Problem details = Tell how many lines in the listing below contain the word "wooden", giving the number alone.

*** Opening of Records supplied ***

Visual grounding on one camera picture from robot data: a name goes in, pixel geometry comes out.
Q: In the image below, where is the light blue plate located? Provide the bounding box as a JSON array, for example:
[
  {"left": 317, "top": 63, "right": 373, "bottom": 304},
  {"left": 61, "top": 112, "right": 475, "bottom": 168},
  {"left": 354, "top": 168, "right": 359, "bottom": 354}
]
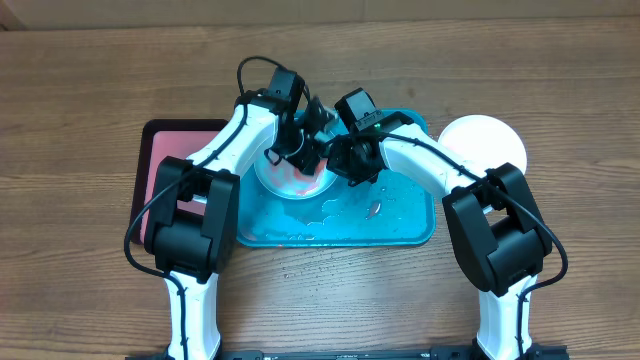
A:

*** Close of Records supplied ***
*** Opening of Records supplied ***

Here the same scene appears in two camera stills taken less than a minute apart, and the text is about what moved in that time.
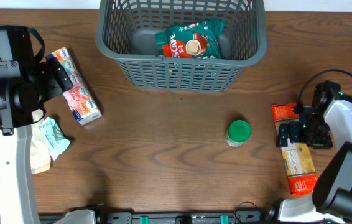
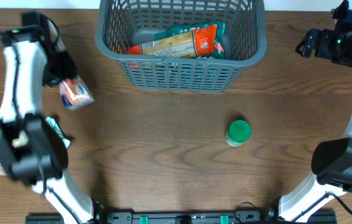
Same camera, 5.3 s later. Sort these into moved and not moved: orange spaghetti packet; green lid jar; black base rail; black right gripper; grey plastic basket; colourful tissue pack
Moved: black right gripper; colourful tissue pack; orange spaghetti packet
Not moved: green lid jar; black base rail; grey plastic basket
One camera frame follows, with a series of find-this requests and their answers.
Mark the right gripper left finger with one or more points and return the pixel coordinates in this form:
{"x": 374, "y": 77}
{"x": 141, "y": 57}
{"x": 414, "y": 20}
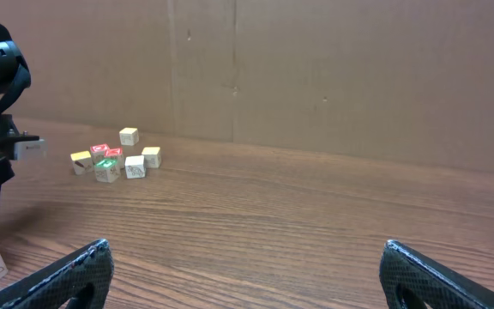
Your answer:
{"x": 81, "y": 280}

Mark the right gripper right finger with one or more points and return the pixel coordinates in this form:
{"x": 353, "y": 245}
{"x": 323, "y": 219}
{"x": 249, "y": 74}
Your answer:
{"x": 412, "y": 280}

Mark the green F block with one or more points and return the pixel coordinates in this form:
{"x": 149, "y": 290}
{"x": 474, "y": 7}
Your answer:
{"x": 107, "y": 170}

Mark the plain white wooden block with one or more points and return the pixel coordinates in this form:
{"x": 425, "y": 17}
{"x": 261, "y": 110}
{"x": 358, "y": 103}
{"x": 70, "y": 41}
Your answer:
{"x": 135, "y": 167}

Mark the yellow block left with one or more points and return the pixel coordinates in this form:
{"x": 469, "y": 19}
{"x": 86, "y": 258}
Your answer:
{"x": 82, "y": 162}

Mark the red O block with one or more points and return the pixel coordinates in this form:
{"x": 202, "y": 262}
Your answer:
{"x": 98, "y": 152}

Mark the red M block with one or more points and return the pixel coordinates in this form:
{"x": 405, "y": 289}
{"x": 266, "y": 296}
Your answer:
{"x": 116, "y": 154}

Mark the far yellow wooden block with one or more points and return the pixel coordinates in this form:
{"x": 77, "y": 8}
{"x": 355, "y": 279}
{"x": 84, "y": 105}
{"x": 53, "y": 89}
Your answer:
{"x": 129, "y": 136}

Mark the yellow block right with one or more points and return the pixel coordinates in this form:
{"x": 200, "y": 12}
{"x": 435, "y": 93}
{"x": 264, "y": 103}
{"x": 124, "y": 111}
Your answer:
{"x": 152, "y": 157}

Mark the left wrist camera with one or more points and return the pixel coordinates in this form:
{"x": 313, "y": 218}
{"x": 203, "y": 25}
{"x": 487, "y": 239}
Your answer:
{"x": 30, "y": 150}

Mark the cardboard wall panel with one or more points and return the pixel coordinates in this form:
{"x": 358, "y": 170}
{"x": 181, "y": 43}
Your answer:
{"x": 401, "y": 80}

*** Close of Records supplied ***

Output for this task = 2